In the records below, the lines between the one holding "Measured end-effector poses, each" and the one holding "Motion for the", inclusive, are to be transcribed exactly; no pictures are to be included.

[DATA FOR ANALYSIS]
- Opening Delimiter -
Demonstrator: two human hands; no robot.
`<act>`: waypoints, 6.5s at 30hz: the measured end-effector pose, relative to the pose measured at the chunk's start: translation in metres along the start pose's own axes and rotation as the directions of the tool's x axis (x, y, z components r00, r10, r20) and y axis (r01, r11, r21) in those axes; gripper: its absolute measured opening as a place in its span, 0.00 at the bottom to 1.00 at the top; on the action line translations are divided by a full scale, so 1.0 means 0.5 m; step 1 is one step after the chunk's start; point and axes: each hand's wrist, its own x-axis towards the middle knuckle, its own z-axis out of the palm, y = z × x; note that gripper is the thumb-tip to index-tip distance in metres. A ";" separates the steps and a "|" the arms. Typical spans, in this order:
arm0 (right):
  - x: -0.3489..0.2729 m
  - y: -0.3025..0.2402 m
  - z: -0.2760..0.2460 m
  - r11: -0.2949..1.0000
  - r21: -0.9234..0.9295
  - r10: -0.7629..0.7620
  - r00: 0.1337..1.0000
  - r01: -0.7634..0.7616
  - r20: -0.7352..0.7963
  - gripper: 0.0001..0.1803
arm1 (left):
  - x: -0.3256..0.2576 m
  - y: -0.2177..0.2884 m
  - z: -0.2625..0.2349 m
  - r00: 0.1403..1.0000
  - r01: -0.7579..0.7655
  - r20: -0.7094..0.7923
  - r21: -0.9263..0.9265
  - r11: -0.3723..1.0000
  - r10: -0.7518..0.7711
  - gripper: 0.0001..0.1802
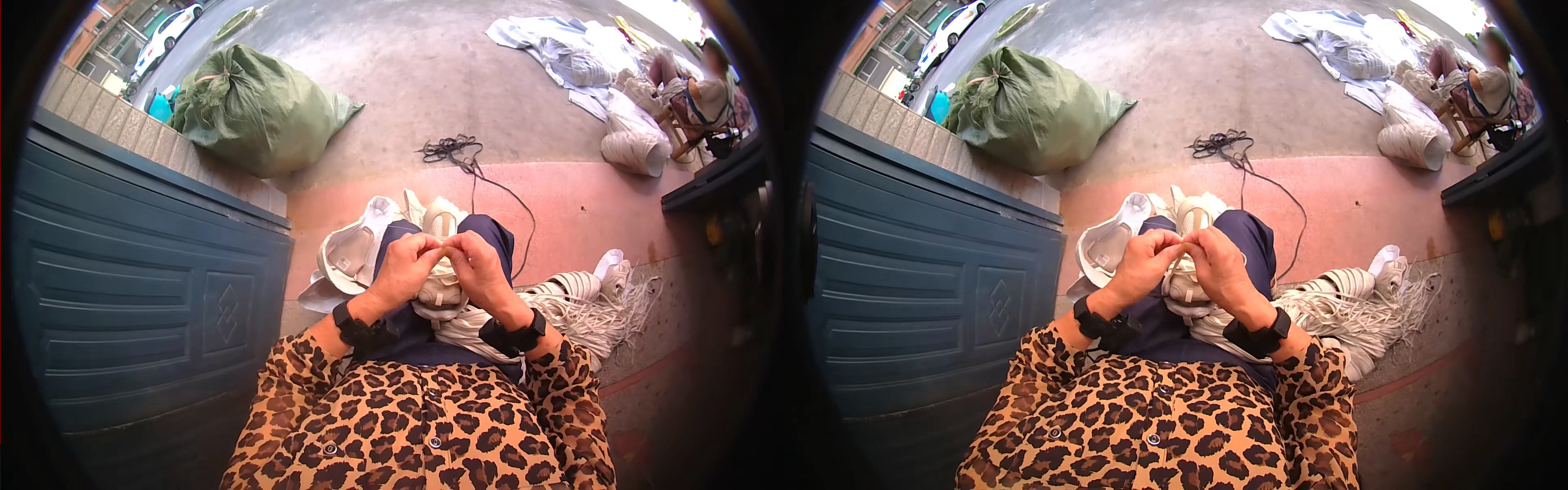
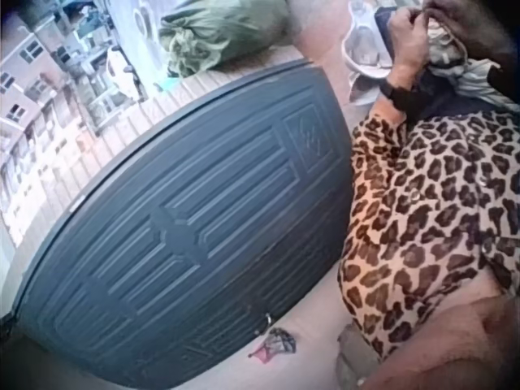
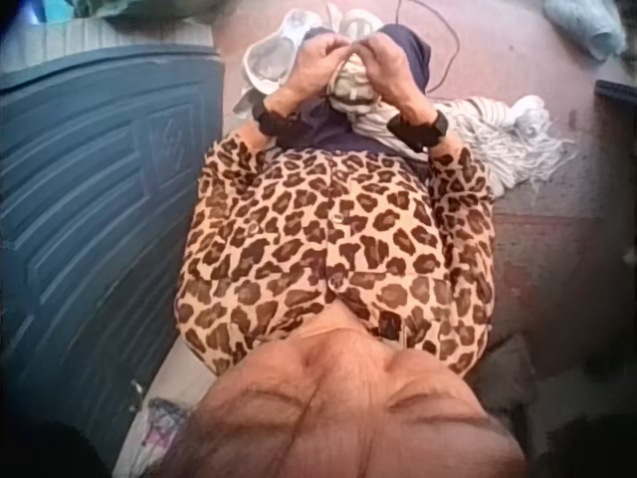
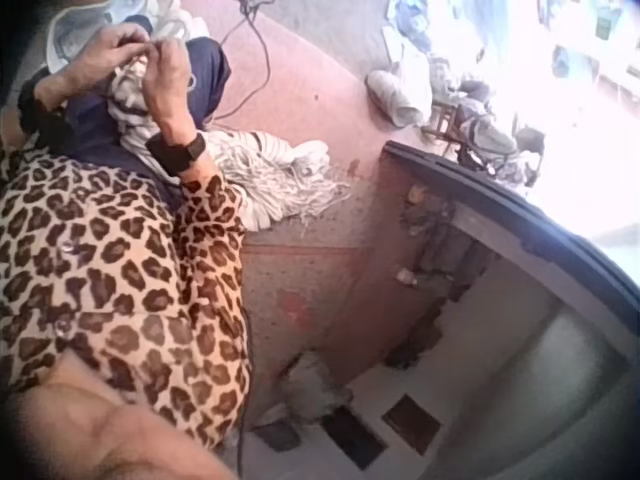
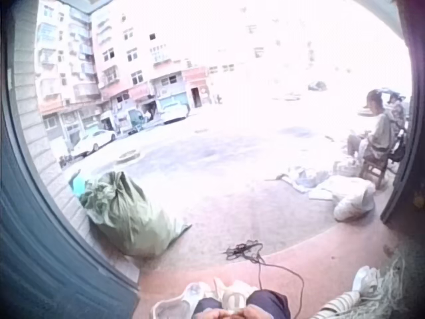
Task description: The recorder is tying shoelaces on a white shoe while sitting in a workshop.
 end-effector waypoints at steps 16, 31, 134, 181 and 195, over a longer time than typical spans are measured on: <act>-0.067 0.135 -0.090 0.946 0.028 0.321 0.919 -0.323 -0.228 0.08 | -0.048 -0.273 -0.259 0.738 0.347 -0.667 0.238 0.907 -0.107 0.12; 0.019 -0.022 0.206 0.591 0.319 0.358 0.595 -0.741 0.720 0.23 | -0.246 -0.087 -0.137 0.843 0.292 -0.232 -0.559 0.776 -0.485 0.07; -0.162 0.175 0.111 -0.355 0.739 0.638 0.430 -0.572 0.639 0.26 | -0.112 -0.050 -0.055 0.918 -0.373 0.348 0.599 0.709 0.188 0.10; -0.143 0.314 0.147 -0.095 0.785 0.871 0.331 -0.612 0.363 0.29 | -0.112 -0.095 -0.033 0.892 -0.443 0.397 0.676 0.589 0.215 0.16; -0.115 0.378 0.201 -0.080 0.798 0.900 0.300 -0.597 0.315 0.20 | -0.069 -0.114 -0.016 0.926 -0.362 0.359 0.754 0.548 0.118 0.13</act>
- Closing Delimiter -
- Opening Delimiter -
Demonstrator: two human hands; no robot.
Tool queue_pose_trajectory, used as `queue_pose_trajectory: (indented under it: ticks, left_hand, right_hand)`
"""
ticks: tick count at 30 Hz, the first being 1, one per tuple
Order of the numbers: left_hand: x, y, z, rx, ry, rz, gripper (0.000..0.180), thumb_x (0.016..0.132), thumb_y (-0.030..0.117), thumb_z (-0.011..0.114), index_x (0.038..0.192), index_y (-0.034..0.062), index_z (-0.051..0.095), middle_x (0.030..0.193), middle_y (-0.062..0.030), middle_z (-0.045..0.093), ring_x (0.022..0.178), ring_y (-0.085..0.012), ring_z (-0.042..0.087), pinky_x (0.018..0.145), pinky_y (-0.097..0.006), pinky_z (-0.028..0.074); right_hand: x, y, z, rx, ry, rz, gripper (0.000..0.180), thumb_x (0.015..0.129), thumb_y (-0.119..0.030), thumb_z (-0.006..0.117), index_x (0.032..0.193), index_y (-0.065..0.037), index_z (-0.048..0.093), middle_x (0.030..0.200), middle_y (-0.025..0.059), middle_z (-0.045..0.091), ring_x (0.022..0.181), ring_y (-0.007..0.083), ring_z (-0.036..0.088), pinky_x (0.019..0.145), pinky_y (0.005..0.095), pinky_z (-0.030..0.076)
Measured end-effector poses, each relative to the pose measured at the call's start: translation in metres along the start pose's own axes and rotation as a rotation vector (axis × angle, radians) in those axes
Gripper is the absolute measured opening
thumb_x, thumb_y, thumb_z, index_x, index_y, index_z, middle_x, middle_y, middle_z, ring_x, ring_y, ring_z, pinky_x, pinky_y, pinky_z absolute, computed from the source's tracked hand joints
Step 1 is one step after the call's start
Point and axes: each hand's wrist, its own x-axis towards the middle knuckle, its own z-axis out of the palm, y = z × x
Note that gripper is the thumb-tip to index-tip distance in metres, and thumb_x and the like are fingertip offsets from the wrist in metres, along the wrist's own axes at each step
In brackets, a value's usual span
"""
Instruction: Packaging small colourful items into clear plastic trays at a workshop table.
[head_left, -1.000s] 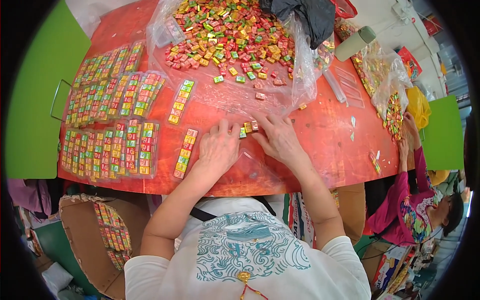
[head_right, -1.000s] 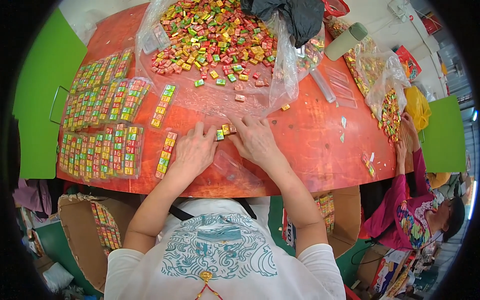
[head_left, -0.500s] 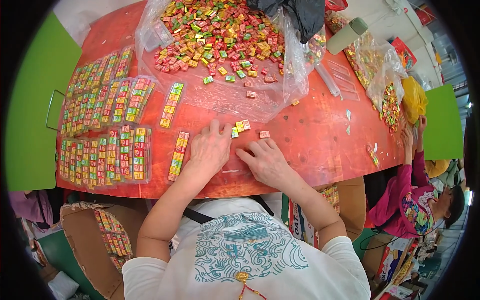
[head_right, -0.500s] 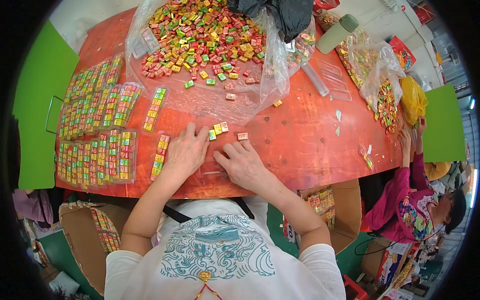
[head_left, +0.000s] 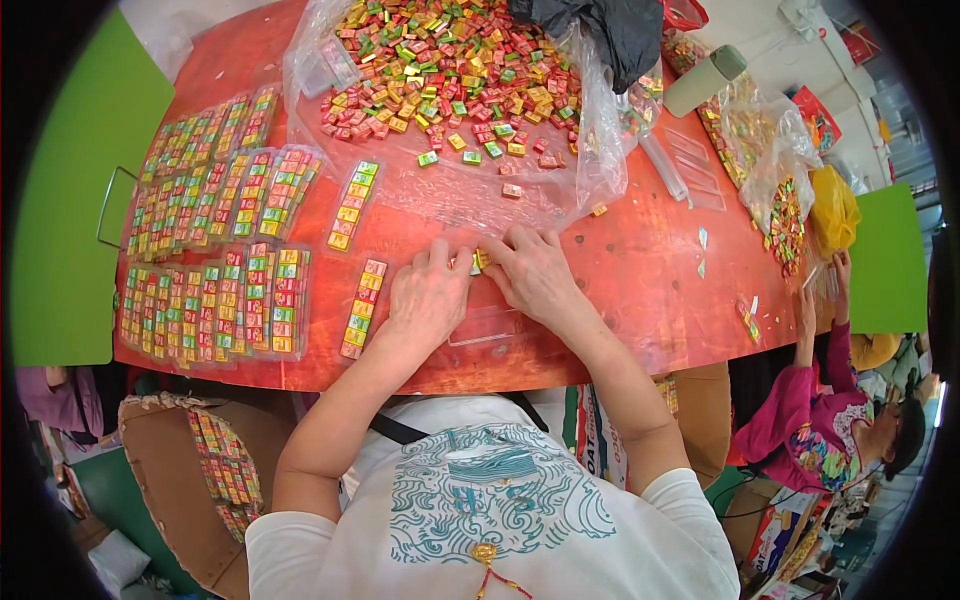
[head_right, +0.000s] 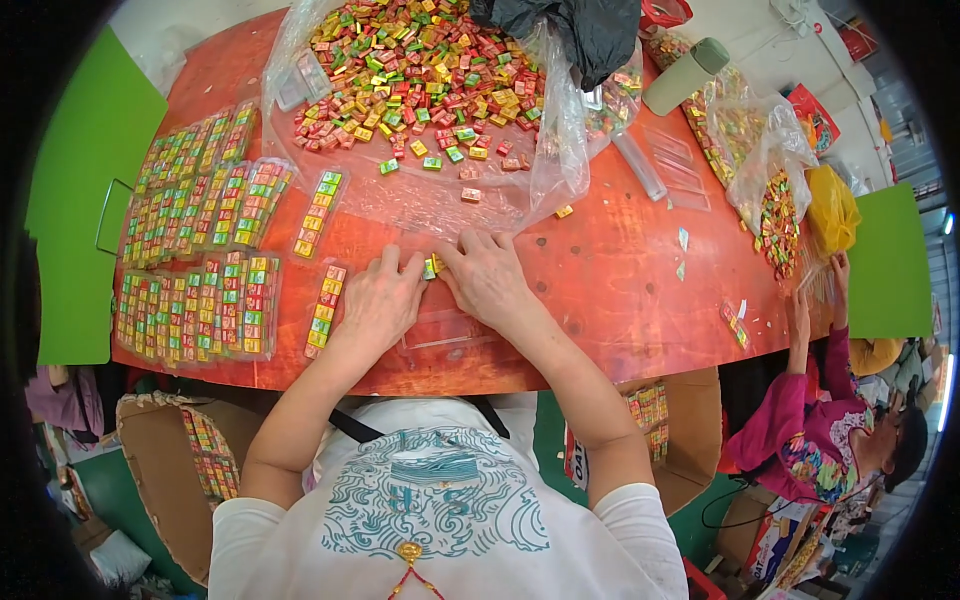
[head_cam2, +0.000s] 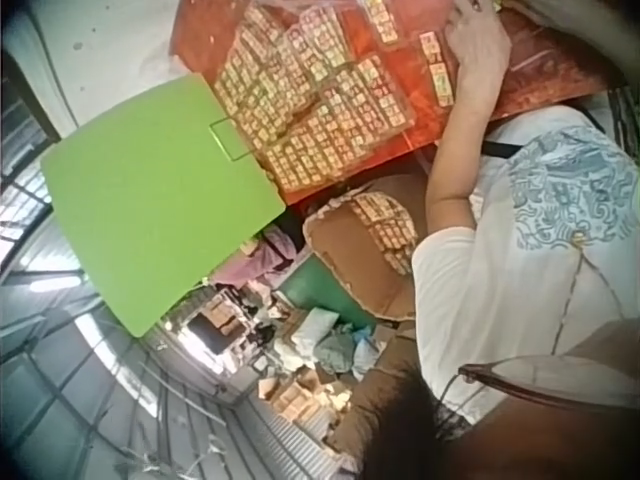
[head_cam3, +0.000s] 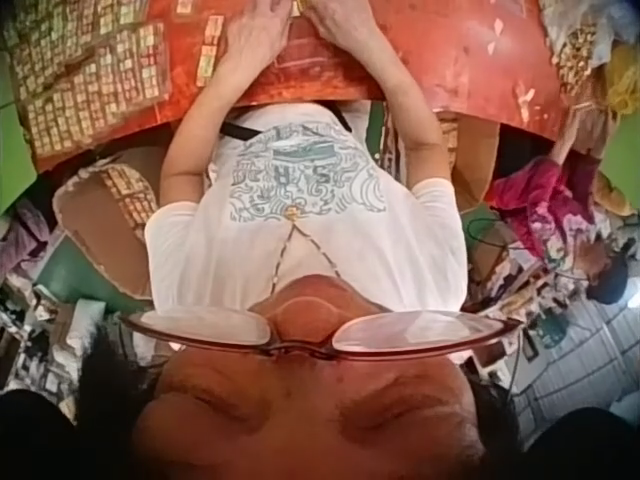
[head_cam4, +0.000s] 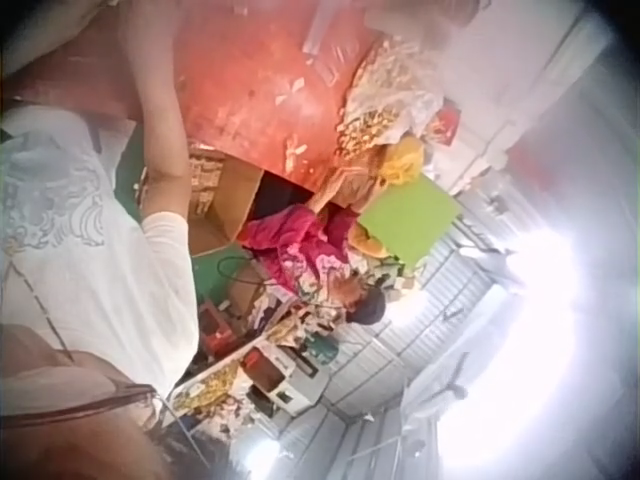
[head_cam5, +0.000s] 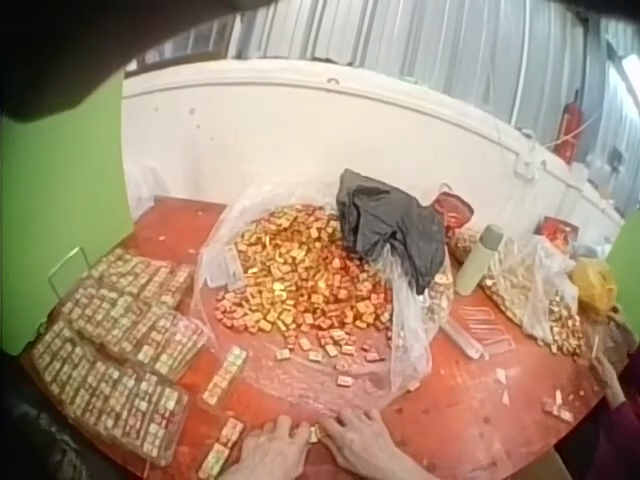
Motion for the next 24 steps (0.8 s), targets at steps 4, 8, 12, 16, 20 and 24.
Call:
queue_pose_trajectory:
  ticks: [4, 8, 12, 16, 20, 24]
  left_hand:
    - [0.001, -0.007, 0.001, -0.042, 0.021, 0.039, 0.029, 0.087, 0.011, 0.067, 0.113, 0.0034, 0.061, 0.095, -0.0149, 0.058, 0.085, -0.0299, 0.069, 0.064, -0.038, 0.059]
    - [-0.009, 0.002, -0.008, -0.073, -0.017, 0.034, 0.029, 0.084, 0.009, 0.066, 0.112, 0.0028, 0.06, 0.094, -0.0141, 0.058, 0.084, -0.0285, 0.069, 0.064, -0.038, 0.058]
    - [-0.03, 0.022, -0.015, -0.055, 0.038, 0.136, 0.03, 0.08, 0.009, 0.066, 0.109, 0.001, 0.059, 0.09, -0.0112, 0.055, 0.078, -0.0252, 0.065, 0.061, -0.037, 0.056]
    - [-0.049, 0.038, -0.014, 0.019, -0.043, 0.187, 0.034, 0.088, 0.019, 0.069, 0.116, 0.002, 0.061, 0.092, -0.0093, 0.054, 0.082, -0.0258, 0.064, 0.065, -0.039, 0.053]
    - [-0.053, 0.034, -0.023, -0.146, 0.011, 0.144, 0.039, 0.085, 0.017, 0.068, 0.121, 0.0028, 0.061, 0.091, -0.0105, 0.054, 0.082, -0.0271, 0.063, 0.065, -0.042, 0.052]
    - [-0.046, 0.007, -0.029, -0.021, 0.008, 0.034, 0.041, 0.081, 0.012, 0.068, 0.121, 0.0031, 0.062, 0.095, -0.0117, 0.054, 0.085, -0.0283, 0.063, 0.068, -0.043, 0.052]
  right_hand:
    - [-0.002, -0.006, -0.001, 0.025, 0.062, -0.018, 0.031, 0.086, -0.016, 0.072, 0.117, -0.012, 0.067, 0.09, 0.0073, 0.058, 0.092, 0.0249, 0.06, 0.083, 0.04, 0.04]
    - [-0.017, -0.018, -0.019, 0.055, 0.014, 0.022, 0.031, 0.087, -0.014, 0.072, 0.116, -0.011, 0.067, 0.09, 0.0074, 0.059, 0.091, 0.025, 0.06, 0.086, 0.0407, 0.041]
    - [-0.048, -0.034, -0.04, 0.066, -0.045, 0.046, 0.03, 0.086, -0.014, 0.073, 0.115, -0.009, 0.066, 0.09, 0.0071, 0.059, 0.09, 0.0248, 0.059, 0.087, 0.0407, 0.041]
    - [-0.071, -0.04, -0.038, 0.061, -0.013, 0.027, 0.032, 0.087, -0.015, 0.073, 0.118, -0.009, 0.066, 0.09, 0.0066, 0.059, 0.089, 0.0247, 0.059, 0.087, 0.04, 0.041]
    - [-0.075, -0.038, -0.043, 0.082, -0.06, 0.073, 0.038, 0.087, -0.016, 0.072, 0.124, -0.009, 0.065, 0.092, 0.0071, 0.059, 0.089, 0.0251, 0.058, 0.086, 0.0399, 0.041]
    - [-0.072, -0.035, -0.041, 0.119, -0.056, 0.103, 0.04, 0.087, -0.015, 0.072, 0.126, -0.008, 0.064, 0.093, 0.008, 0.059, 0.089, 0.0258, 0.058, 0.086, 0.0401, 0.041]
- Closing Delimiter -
[RESPONSE FOR THIS EXERCISE]
Measured end-effector poses, each relative to the pose measured at the call's start: translation in metres along the start pose's own axes and rotation as a rotation vector (axis × angle, radians) in those axes
Gripper is the absolute measured opening
thumb_x, thumb_y, thumb_z, index_x, index_y, index_z, middle_x, middle_y, middle_z, ring_x, ring_y, ring_z, pinky_x, pinky_y, pinky_z absolute, computed from the source's tracked hand joints
Step 1 is one step after the call's start
Point and axes: each hand's wrist, its own x-axis towards the middle knuckle, its own z-axis out of the palm, y = z × x
Note that gripper is the thumb-tip to index-tip distance in metres, and thumb_x and the like are fingertip offsets from the wrist in metres, along the wrist's own axes at each step
In brackets, a value's usual span
"""
Instruction: Packaging small colourful items into clear plastic trays at a workshop table.
[head_left, -1.000s] 
[head_right, -1.000s] 
[head_left, -0.500s] 
[head_right, -0.500s] 
[head_left, +0.000s] 
[head_right, +0.000s] 
[head_cam2, +0.000s] 
[head_cam3, +0.000s] 
[head_cam4, +0.000s] 
[head_cam5, +0.000s] 
Motion for the next 24 steps (0.8 s), targets at steps 4, 8, 12, 16, 20 and 24.

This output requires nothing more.